You see, the colours black and pink are the only two colours that are both revered by the heterosexual and homosexual communities. And since I've always seen myself as an arbitrator between the two distinctive groups, that means
Welcome Home, Roxy Carmichael is responsible for developing a good chunk of my world famous personality. (I think just blew my own mind a little bit.)
Eye-rolling her way into the gooey confines my fickle heart like a disgruntled rash,
Winona Ryder is the main reason this film manages to succeed on any normal level (I'm sorry
Jeff Daniels, but your moping just isn't cutting it). The pale actress from Winona, Minnesota imbues her Dinky with enough teen-based frustration to last twenty life times.
Paired with, what has to be, the most unconventional leading man of her career, Winona has terrific chemistry with the floppy-haired
Thomas Wilson Brown. Whether they were talking about the gaps in his teeth or pining while
Melissa Etheridge wailed in the background, I found their scenes together to be weirdly compelling.
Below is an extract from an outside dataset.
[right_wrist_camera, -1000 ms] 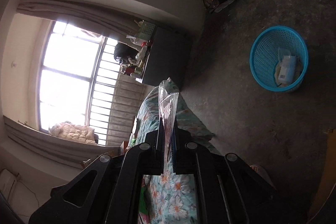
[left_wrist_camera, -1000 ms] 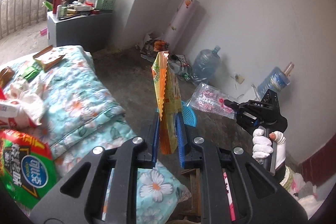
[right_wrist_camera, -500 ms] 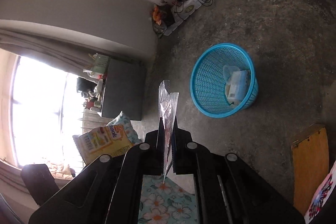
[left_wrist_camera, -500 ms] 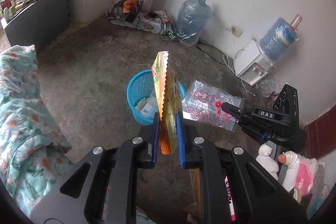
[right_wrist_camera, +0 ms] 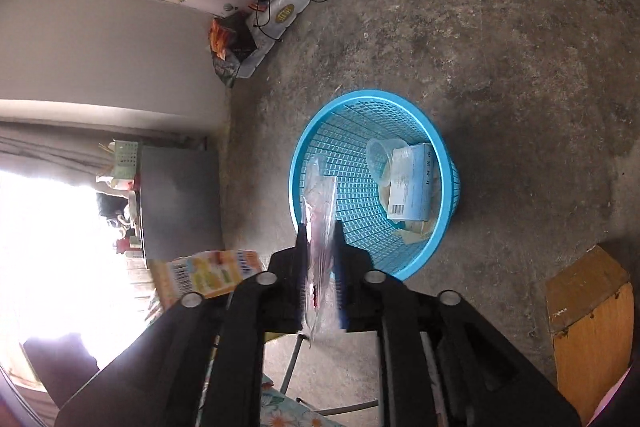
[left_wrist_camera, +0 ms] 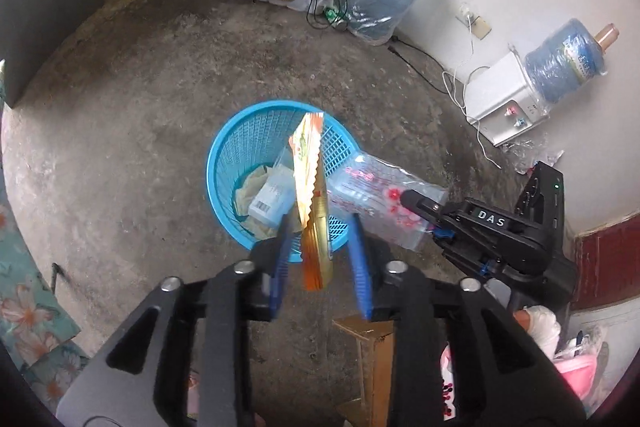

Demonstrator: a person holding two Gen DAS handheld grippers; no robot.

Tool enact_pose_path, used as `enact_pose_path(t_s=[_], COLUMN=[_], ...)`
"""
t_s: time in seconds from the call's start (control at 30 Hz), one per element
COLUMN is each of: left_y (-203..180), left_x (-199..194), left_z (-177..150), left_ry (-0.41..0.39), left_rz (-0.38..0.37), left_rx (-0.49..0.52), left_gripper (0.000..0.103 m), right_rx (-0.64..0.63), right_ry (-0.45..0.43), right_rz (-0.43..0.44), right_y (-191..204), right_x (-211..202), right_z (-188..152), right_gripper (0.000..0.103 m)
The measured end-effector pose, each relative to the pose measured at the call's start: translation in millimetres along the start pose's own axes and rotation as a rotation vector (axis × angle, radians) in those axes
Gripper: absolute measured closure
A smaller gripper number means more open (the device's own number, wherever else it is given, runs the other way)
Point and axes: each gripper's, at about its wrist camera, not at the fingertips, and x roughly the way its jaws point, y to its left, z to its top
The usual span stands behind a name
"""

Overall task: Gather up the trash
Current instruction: 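Carry the orange packet and clear bag over the wastebasket and open both grippers, then withdraw both open grippers from the wastebasket back toward the bed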

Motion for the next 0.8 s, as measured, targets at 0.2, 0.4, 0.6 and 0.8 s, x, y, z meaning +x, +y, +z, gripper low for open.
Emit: enact_pose_path(t_s=[0.2,0.4,0.6,0.8], left_y=[14,16,20,43], left_x=[7,-33,-114,-202], left_z=[-4,-11,-42,-101], left_ry=[-0.02,-0.081,-0.108,-0.204], left_rz=[-0.011,-0.034,-0.153,-0.222], left_rx=[-0.046,0.001,-0.017,-0.096], left_gripper=[0.056,0.053,0.053,0.046], right_rx=[0.083,0.073,-0.046,-0.288], right_ry=[0.06,0.044,0.036,0.063], right_rz=[-0.121,-0.113,-0.061,-0.05], right_y=[-34,-47,-23,40], right_x=[44,33,-7,-43], right_z=[-2,-16,-34,-66], right_gripper=[0.058,0.058,0.051,0.047])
Sporting one of the most subtle lesbian subplots in Hollywood history (it was so subtle, that I don't think I even noticed it until my fifth viewing), I love the same sex relationship between the bitter Evelyn (
Dinah Manoff) and a cutie named Libby (
Sachi Parker). Actually, I thought Dinky and the lithesome guidance counselor were on the cusp of making out a couple times as well. So, let's see, make that two subtle lesbian subplots, two Melissa Etheridge songs, and an actress named "Manoff." Wow, this film is more Sappho than two doily dykes necking at a
Cinémathèque screening of
Mädchen in Uniform.
The supporting cast is rife with so many familiar faces, that not a day goes by without spotting one of them in something or another. The ubiquitous
Stephen Tobolowsky bookends the film nicely with his trademark dorky charm as Clyde's mayor,
Graham Beckel is great as Dinky's sympathetic dad,
Frances Fisher makes stacking carpet samples seem sexy as Dinky's indifferent mother (I loved the unabashed womanliness of her physique), and
Heidi Swedberg (Susan from Seinfeld) displays an unhinged quality as a hurried tailor.
Proving that I've matured slightly when it comes to ogling actresses, I was pleasantly surprised by how tantalizing I found
Laila Robins to be in this film. I mean, I always thought her character was attractive and stuff, but there was clearly something different about her as I gazed upon her this time around.
Playing Elizabeth Zaks, the aforementioned guidance counselor who befriends Dinky, Miss Robins brings a dignified professionalism to the proceedings, and of course, some much needed legginess. Which I can't believe I didn't notice the other gazillion time I watched this, her legs, that is. I guess, like every other sane person, my focus was on Winona's performance.
Anyway, utilizing my newfangled predilections and curiosities, my revisiting of this film was, as expected, a resounding success.